Charlamos, bebimos y comimos. Flora empezó con una ensalada tibia de queso de cabra. Yo tomé carpaccio de ternera.
—Toma —dijo, ofreciéndome un trozo de tostada. Me chocó el hecho de que me lo ofreciera en su propio tenedor, un detalle menor, pero se me quedó grabado.
Le devolví el cumplido con la ternera.
—Ñam —dijo—. La carne roja es lo mejor. Carne roja y queso. Soy una carnívora devota. Nunca he entendido a los vegetarianos.
Terminamos los entrantes y bebimos un poco de vino.
—Siento lo de la otra noche —dijo—. Me sentí tan… No sé… Me daba la sensación de que no sacaba nada en claro. Y después me sentí tan estúpida. Es que se me hacía rarísimo estar de vuelta en Inglaterra después de tanto tiempo fuera. De vuelta en Clapham. De vuelta en la vieja casa. De vuelta en todo, salvo por el hecho de que todo había cambiado.
»Y volver a pisar la casa fue… Bueno, la última vez que estuve allí fue con Arnold. Todavía estábamos juntos. Habíamos abandonado aquel lugar como lo que habitualmente se califica de “pareja felizmente casada”. Y ahora, al regresar a aquel lugar solitario, que seguía amueblado con nuestras cosas y con la enorme cama de matrimonio, pero en la cual habían dormido los inquilinos… Pues fue todo tan raro. Pensaba que sentiría rabia. Pensaba que estaría amargada. Pero no, ni una cosa ni la otra. Solo sentía tristeza.

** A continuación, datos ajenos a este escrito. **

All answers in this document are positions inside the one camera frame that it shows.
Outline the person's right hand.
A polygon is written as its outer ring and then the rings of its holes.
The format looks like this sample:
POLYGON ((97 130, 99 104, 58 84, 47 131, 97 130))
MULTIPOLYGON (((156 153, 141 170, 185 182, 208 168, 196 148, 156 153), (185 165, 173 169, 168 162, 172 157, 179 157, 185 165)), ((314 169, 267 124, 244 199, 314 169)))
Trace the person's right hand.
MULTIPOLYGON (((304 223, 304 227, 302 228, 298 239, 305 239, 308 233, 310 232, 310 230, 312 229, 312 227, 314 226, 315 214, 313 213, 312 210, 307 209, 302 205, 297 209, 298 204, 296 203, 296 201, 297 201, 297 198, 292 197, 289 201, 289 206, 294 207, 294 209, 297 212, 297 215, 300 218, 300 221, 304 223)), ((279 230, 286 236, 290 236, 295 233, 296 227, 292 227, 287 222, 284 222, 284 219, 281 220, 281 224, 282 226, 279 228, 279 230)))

—Pero ¿qué pasó con la casa durante el divorcio? —le pregunté—. ¿Por qué no la vendisteis? ¿Te dejó que te la quedaras?
—¿El divorcio? —Pronunció las palabras muy despacio y con un tono de ligera sorpresa—. El divorcio. Ah, no lo sabes. Claro que no. ¿Por qué ibas a saberlo? La cuestión es, Tobías, que no hemos resuelto nada. No ha habido divorcio. No hemos arreglado nada. Nunca hemos hablado de eso. Nunca he recibido la llamada de un abogado. No he hablado con Arnold sobre esto. Estoy completamente a ciegas. Me han dejado sin un resquicio de luz. Y estoy completamente perdida en cuanto a lo que tendría que hacer. Si pudiera ver a Arnold, si pudiera verlo siquiera. Dios mío, creo que lo agrediría. Le gritaría y le chillaría…
—¿Y luego qué?
—No lo sé —dijo con voz queda—. No lo sé.
Se hizo un silencio mientras se serenaba. Estaba ruborizada y visiblemente abochornada.
—Pero se ha casado con Lola —dije—. Viven como un matrimonio.
—Solo sé lo que Philippa me ha contado. Dice que se casaron por el rito tuvano. No es lo mismo. No está reconocido legalmente en este país. Ni en ningún otro lugar. Solo en Tuva. Y en todas esas otras estúpidas islas. De modo que no tiene ningún valor, no significa nada. No vale ni el maldito pedazo de papel en el que está escrito.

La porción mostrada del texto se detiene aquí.